Singh Sukriti, Hernández-Lobato José Miguel
Department of Engineering, University of Cambridge, Cambridge, UK.
Nat Commun. 2025 Apr 16;16(1):3599. doi: 10.1038/s41467-025-58854-8.
Transition metal-catalyzed asymmetric reactions are of high contemporary importance in organic synthesis. Recently, machine learning (ML) has shown promise in accelerating the development of newer catalytic protocols. However, the need for large amount of experimental data can present a bottleneck for implementing ML models. Here, we propose a meta-learning workflow that can harness the literature-derived data to extract shared reaction features and requires only a few examples to predict the outcome of new reactions. Prototypical networks are used as a meta-learning method to predict the enantioselectivity of asymmetric hydrogenation of olefins.
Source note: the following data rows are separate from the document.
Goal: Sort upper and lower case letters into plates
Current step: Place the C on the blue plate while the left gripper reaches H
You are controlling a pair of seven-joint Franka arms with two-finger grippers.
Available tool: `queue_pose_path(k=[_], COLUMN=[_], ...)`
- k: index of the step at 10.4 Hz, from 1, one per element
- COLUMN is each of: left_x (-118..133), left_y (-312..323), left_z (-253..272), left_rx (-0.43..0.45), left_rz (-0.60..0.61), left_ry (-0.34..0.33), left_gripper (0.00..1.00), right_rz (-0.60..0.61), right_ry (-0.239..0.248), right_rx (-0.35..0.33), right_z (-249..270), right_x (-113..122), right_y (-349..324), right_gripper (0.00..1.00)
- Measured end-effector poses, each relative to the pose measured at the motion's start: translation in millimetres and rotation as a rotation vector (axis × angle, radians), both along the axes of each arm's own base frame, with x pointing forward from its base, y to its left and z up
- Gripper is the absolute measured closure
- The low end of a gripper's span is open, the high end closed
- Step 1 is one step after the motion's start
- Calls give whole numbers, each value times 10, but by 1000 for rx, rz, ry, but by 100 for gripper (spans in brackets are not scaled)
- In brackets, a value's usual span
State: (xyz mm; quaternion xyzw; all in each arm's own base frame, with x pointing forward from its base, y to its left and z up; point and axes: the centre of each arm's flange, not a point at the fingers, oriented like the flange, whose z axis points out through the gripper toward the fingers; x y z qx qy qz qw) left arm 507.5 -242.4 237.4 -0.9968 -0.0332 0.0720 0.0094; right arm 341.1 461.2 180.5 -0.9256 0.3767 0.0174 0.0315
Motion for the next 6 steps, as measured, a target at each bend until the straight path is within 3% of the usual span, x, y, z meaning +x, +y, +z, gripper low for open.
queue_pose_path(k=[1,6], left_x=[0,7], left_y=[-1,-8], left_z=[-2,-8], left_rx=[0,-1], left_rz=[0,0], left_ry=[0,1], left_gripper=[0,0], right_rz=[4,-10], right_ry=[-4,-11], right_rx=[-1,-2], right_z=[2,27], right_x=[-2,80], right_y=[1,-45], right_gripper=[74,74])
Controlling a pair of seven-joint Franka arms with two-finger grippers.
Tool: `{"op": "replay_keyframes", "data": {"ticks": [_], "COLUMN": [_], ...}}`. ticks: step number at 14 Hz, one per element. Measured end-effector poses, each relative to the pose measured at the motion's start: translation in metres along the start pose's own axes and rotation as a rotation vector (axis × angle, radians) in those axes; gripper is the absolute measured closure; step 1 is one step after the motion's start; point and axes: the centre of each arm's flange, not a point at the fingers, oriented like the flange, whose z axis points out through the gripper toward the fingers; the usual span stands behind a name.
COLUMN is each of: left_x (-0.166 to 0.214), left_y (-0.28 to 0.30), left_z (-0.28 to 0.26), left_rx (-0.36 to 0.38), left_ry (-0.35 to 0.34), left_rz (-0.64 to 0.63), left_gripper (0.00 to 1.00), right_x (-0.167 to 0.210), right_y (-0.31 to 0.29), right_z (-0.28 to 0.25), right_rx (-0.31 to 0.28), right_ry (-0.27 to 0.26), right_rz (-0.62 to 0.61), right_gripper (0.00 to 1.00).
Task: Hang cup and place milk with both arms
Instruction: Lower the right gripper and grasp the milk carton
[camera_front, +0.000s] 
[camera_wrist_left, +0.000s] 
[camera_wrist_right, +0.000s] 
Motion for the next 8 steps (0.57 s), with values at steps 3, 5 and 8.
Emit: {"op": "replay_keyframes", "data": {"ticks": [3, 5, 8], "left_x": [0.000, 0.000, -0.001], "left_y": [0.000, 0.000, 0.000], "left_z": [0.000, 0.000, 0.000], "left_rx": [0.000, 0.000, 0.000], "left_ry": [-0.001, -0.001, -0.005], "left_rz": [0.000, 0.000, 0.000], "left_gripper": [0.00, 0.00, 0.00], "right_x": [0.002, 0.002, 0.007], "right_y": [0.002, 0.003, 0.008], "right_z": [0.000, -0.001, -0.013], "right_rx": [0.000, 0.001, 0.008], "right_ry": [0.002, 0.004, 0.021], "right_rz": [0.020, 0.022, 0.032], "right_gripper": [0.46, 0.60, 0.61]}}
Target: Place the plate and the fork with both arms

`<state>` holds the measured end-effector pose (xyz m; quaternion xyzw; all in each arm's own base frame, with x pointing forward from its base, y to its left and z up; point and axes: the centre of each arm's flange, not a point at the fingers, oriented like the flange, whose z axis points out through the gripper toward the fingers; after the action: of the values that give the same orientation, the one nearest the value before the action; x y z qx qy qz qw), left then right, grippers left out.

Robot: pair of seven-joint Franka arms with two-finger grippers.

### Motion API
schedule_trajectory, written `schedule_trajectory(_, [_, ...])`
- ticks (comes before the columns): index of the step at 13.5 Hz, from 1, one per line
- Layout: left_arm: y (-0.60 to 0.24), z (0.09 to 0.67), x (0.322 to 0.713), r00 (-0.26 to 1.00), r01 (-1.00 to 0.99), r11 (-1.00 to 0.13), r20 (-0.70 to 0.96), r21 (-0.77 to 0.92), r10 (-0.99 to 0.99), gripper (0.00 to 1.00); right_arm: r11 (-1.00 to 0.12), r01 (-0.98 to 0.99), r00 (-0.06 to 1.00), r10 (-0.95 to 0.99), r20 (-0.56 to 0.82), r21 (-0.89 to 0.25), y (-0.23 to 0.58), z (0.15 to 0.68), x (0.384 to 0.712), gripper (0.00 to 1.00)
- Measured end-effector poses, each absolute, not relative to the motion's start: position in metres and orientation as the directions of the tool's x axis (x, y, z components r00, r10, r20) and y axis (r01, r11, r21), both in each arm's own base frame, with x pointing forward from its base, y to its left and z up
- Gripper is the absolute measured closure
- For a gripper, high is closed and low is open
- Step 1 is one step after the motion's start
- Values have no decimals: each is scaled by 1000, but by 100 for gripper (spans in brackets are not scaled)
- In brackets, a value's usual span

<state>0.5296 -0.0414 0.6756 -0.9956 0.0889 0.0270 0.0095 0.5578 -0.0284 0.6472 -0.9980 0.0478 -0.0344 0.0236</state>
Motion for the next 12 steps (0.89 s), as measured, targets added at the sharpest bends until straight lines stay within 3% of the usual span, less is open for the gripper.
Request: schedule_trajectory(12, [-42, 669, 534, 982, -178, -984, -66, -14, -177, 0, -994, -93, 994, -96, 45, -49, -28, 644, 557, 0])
This meta-learning model consistently provides significant performance improvement over other popular ML methods such as random forests and graph neural networks. The performance of our meta-model is analyzed with varying sizes of training examples to demonstrate its utility even with limited data. A good model performance on an out-of-sample test set further indicates the general applicability of our approach. We believe this work will provide a leap forward in identifying promising reactions in the early phases of reaction development when minimal data is available.
过渡金属催化的不对称反应在当代有机合成中具有高度重要性。最近,机器学习(ML)在加速新型催化方案的开发方面显示出了前景。然而,对大量实验数据的需求可能成为实施ML模型的一个瓶颈。在此,我们提出了一种元学习工作流程,它可以利用从文献中获取的数据来提取共享的反应特征,并且只需要几个示例就能预测新反应的结果。原型网络被用作一种元学习方法来预测烯烃不对称氢化的对映选择性。这种元学习模型始终比其他流行的ML方法(如随机森林和图神经网络)在性能上有显著提升。我们通过改变训练示例的大小来分析元模型的性能,以证明即使数据有限它也有用。在样本外测试集上的良好模型性能进一步表明了我们方法的普遍适用性。我们相信这项工作将在反应开发的早期阶段,在可用数据最少的情况下识别有前景的反应方面取得飞跃。